A second heavy drill is to be airlifted into the northern state of Uttarakhand after the existing giant machine -- itself flown in as a replacement by the air force on Wednesday -- hit a boulder, officials said.
Excavators have been removing debris since Sunday morning to create an escape route for the workers after a portion of the tunnel they were building collapsed in the Himalayan state of Uttarakhand.
Rescue efforts have been slowed by debris that has continued to fall.
Engineers are trying to drive a steel pipe about 90 centimetres (nearly three feet) wide through the debris -- wide enough for the trapped men to squeeze through.
"Drilling has been done up to 24 metres (78 feet) for safe extraction," Anshu Manish Khalko, director of the government's highways and infrastructure corporation told reporters on Friday afternoon.
But he said around 36 meters (118 feet) of pipe still needed to be laid to reach the workers.
"That may take time", he said, without giving further details.

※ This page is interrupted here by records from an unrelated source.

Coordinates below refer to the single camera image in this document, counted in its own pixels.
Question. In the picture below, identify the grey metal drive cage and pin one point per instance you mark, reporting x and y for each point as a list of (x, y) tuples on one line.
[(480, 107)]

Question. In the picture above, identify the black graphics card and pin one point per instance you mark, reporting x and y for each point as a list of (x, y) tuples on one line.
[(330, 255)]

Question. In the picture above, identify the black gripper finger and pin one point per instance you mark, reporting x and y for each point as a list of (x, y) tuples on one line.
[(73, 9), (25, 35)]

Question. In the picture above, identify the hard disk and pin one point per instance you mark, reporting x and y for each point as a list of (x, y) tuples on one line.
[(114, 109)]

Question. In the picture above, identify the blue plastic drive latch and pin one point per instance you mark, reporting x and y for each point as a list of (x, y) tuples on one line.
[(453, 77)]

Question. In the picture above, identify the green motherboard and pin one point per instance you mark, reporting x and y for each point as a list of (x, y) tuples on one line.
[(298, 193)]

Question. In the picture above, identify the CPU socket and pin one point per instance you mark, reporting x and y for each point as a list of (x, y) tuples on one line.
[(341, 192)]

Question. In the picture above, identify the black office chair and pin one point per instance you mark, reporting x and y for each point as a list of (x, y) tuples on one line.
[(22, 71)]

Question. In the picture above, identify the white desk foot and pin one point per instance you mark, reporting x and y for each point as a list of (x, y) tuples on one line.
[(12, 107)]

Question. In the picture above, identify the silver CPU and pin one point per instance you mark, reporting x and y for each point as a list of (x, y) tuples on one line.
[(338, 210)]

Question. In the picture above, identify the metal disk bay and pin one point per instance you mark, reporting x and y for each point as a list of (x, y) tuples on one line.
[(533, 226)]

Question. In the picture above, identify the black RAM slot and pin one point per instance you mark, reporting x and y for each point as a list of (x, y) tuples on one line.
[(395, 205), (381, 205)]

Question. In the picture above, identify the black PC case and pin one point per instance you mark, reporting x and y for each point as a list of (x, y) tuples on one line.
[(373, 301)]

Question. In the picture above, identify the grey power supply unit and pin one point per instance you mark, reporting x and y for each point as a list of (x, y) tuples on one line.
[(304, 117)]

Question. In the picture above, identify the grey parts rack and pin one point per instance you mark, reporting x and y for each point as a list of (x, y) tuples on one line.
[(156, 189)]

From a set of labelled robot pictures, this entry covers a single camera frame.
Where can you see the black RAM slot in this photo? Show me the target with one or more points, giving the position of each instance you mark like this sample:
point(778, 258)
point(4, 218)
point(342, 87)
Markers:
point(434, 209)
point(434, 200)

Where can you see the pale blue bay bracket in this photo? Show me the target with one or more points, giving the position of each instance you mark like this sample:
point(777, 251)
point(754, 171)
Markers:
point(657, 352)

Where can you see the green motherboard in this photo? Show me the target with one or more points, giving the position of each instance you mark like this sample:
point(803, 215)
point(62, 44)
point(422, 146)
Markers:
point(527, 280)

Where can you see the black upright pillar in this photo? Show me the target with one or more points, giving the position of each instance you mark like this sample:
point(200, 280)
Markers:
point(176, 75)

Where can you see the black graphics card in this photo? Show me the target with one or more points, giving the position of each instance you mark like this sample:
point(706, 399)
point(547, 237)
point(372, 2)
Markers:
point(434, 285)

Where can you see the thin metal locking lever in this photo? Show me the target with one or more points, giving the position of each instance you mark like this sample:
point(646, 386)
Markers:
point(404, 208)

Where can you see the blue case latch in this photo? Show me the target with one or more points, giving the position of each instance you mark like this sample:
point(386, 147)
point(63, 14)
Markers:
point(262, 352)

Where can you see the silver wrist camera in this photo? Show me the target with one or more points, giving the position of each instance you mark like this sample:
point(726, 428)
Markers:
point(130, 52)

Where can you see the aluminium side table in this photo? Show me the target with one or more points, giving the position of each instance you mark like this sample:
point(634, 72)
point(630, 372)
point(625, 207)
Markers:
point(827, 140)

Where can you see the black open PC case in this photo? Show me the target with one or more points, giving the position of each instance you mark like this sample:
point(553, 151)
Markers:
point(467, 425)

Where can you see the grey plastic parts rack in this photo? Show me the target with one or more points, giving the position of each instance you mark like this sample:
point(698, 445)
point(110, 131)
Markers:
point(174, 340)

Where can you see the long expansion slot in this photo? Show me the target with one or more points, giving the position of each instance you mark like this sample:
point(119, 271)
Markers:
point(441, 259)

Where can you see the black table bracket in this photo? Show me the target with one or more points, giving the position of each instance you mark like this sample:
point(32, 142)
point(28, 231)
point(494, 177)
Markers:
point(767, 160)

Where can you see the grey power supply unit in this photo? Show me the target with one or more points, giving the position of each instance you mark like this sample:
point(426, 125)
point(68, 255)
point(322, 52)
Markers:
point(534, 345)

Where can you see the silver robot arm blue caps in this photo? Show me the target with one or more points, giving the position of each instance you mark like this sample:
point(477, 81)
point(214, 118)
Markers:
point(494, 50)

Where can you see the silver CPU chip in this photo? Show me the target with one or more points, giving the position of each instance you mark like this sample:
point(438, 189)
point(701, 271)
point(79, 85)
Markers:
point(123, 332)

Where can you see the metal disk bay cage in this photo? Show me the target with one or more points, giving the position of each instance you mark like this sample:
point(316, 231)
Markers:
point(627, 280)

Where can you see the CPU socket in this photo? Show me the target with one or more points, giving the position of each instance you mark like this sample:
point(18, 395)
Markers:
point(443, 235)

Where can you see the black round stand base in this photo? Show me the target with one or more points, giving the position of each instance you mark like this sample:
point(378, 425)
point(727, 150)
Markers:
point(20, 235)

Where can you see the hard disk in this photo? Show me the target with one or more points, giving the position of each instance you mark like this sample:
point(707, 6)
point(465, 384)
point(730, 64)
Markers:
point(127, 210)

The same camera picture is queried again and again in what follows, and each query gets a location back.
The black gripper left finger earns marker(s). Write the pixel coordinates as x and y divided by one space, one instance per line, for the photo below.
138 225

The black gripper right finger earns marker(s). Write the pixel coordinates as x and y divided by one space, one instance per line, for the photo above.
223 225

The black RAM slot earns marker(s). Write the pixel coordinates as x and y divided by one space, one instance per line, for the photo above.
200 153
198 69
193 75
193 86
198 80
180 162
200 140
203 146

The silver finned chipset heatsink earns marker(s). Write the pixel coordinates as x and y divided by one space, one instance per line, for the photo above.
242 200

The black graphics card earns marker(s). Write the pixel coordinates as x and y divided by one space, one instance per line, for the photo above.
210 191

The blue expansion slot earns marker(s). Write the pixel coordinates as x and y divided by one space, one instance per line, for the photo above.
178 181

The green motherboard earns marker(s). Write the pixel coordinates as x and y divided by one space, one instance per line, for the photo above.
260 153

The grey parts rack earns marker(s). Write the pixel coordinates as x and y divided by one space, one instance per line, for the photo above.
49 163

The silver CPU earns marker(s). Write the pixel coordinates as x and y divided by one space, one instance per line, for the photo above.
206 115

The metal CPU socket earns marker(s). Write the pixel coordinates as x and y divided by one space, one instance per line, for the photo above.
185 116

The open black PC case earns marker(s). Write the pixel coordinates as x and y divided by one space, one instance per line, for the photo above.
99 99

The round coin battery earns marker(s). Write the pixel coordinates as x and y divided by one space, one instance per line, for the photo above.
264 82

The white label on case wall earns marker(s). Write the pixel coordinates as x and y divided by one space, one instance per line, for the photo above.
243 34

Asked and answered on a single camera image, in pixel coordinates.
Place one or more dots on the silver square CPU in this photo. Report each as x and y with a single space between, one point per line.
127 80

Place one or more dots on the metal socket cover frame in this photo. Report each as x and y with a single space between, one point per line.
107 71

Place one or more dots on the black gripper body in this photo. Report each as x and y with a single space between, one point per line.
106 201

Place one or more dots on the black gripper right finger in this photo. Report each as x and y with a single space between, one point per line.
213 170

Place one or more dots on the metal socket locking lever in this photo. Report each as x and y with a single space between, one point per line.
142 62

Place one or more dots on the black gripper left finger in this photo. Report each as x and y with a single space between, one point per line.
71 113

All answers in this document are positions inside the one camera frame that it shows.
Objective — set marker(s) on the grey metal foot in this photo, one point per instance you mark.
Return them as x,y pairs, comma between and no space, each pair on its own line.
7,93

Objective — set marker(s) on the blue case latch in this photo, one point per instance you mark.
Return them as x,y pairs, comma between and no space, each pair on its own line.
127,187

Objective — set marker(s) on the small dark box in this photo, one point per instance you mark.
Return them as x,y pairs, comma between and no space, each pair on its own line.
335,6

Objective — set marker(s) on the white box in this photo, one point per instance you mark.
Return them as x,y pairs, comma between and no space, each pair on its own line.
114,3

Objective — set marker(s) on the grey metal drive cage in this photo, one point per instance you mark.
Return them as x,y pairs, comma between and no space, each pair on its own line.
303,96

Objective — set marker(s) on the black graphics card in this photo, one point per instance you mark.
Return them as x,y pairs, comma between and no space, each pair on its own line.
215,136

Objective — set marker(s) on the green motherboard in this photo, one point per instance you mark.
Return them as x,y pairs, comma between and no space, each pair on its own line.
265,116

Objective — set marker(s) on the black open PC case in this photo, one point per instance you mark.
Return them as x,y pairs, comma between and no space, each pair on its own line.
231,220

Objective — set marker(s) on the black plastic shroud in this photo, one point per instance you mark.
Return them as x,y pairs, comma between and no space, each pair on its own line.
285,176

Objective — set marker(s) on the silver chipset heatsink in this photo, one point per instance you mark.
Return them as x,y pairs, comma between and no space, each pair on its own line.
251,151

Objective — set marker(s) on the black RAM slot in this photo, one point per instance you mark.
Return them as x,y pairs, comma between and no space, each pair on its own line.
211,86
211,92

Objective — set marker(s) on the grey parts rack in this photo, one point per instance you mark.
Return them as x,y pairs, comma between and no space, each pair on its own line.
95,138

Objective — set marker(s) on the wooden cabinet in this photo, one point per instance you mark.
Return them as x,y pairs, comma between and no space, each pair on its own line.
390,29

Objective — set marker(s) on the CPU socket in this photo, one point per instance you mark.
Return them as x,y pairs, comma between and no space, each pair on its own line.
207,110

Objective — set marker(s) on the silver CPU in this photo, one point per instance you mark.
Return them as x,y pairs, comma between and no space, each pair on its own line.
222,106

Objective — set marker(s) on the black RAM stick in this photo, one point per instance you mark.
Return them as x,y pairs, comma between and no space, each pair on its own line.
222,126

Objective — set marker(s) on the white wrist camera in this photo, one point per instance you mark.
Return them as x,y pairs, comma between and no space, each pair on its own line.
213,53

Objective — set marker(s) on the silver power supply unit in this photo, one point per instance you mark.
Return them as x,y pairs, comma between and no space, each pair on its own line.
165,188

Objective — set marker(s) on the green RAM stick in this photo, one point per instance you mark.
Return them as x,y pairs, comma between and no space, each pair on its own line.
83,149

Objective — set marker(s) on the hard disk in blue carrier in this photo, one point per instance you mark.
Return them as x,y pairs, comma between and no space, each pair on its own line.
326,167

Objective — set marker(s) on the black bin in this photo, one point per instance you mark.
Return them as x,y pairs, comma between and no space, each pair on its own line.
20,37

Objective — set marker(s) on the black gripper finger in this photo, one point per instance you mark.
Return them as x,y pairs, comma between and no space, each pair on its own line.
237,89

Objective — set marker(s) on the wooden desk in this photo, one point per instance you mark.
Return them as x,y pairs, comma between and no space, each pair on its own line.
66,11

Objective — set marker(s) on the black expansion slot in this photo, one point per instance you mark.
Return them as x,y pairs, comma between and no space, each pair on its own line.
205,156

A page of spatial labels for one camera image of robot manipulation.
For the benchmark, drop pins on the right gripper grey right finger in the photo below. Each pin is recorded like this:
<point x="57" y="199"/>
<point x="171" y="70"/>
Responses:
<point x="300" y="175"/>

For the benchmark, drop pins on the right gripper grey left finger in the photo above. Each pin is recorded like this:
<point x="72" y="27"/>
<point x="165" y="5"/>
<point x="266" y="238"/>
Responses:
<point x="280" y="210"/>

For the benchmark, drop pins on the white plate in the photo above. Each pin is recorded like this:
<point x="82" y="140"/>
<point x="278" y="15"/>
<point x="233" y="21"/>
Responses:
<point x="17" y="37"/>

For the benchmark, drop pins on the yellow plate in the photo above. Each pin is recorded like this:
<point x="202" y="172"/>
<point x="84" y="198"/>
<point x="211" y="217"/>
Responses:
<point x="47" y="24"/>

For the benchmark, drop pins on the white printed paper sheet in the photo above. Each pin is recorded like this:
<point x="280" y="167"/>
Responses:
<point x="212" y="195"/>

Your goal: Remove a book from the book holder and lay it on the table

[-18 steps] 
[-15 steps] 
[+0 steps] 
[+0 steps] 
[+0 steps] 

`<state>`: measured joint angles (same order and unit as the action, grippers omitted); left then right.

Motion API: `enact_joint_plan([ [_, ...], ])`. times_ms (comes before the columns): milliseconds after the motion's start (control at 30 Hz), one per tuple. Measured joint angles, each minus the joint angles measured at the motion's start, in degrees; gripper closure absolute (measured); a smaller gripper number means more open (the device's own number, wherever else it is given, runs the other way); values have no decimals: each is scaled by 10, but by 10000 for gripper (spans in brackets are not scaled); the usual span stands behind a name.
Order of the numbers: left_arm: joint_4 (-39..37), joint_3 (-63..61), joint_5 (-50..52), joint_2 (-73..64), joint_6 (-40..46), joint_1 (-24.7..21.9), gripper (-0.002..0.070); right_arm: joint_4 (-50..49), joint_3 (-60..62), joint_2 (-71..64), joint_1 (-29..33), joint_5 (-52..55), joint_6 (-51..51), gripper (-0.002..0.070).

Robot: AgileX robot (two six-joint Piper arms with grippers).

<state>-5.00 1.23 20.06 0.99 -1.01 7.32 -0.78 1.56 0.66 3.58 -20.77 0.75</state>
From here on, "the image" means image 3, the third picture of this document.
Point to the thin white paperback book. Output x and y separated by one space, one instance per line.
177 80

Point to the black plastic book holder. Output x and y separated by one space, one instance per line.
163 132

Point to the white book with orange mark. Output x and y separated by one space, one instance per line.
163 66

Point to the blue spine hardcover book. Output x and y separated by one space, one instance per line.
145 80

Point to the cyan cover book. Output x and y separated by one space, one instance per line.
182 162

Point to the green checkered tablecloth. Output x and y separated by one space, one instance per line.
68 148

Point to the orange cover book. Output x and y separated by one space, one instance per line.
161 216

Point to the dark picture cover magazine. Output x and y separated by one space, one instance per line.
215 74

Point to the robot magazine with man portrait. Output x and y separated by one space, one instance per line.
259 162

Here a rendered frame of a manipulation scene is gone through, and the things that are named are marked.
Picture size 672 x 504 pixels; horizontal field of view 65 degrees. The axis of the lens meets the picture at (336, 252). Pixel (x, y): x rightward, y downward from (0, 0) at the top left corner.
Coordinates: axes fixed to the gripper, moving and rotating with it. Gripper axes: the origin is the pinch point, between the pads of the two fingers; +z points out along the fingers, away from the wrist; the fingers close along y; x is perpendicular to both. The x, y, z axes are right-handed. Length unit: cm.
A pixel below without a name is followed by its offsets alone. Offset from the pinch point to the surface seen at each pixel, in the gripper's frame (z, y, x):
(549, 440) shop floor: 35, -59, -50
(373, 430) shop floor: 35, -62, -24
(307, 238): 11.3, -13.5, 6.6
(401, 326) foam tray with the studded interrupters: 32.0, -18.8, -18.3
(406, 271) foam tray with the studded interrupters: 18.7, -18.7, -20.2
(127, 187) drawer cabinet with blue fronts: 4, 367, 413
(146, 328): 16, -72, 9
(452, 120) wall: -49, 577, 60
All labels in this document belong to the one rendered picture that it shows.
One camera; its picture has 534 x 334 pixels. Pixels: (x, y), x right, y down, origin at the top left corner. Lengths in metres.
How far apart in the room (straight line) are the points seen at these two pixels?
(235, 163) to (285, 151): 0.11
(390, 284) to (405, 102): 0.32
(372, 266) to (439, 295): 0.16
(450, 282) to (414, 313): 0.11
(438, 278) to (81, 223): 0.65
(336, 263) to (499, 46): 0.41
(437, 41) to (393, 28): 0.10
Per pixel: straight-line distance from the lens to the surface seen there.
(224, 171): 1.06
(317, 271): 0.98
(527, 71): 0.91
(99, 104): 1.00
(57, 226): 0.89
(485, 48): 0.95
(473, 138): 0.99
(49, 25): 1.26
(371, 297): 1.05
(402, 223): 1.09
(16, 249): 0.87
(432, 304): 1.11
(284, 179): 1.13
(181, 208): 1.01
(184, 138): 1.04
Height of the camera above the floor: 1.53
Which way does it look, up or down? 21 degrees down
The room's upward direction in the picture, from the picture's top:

After the first earth-boring drill developed problems, the air force on Wednesday flew in a second machine on a C-130 Hercules military plane. The giant drill bit stretched much of the length of the aircraft's cargo hold.
- Field hospital -
As rescuers race to save the men, India has sought advice from the Thai company that rescued children from a flooded cave in 2018, as well as engineering experts in soil and rock mechanics at the Norwegian Geotechnical Institute.
Rescuers have been communicating with the trapped men using radios.
Food, water, oxygen and medicine have also been sent to the trapped workers via a six-inch-wide (15-centimetre) pipe.
No official details have been given about the condition of the men, but local media reported that some were suffering from vomiting, headaches, anxiety and stomach problems.
A six-bed field hospital has also been set up outside the site with ambulances on standby to transfer serious cases to a proper hospital.
The 4.5-kilometre (2.7-mile) tunnel was being constructed between the towns of Silkyara and Dandalgaon to connect Uttarkashi and Yamunotri, two of the holiest Hindu sites.
The tunnel is part of Prime Minister Narendra Modi's road project aimed at improving travel conditions between some of the most popular Hindu shrines in the country as well as in areas bordering China.
Experts have warned about the impact of extensive construction in Uttarakhand, where large parts of the state are prone to landslides.
Accidents on big infrastructure projects are common in India.
In January, at least 200 people were killed in flash floods in ecologically fragile Uttarakhand in a disaster that experts partly blamed on excessive development.